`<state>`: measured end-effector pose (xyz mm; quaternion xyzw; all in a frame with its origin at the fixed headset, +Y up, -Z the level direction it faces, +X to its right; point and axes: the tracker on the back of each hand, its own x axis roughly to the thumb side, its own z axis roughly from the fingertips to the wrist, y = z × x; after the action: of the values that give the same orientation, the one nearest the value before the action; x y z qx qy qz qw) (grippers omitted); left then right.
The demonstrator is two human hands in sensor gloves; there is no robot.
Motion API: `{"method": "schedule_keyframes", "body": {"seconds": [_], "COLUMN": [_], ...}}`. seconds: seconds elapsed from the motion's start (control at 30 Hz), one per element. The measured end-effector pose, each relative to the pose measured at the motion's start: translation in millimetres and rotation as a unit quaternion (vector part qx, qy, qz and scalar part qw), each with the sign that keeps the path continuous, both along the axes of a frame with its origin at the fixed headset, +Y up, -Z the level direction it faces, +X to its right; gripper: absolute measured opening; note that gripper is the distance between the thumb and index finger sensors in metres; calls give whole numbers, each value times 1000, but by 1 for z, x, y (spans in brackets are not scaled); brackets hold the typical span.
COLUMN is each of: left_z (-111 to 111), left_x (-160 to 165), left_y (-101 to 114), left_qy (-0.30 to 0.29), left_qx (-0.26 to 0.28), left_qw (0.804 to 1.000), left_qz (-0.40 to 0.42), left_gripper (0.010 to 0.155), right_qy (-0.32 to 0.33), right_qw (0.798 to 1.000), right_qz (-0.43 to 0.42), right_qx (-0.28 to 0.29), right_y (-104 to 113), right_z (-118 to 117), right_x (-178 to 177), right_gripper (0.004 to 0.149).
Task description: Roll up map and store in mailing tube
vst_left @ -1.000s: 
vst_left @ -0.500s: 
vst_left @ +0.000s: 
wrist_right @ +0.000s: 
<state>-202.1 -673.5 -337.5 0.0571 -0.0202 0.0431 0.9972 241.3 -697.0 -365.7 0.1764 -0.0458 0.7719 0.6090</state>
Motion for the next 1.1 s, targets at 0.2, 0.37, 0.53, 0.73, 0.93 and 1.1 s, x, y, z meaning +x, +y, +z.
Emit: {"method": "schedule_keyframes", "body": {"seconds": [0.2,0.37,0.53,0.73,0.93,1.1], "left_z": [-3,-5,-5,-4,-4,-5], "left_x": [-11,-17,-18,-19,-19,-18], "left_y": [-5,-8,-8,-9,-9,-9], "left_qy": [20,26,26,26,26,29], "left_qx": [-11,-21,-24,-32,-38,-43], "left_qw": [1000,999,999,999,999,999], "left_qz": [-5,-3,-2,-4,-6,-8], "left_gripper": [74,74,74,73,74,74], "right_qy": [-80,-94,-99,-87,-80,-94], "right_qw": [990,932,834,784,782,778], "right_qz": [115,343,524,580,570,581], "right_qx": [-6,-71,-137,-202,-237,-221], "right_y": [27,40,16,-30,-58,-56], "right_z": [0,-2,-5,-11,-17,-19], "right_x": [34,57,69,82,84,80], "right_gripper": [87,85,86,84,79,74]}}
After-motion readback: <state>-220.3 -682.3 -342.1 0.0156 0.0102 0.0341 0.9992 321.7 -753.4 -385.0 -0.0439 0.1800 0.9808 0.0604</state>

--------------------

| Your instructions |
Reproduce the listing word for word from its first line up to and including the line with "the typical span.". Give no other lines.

| Expected answer |
`<state>`: measured end-effector pose (xyz mm; quaternion xyzw; all in a frame with its origin at the fixed headset, +Y up, -Z the level direction it faces, +X to its right; point and axes: the tracker on the back of each hand, its own x axis roughly to the thumb side, its own z axis roughly from the fingertips to the wrist, y = z × x; after the action: of the values that give the same orientation, the one nearest the value before the action; x y z qx qy qz qw) (grippers omitted); left then right.
The demonstrator is two human hands in sensor gloves; there is no robot.
Motion API: `{"method": "schedule_keyframes", "body": {"seconds": [_], "COLUMN": [_], ...}}`. seconds: seconds elapsed from the motion's start (control at 30 Hz), one per element. The measured end-effector pose, each relative to the pose measured at the motion's start: translation in millimetres and rotation as a unit quaternion (vector part qx, qy, qz and scalar part qw), each with the sign that keeps the path continuous, both along the axes of a frame with its origin at the fixed headset, +Y up, -Z the level direction it faces, +X to its right; gripper: absolute measured opening; note that gripper is the distance between the thumb and index finger sensors in metres; calls give whole numbers, each value times 1000, but by 1 for z, x, y (spans in brackets are not scaled); brackets hold the typical span.

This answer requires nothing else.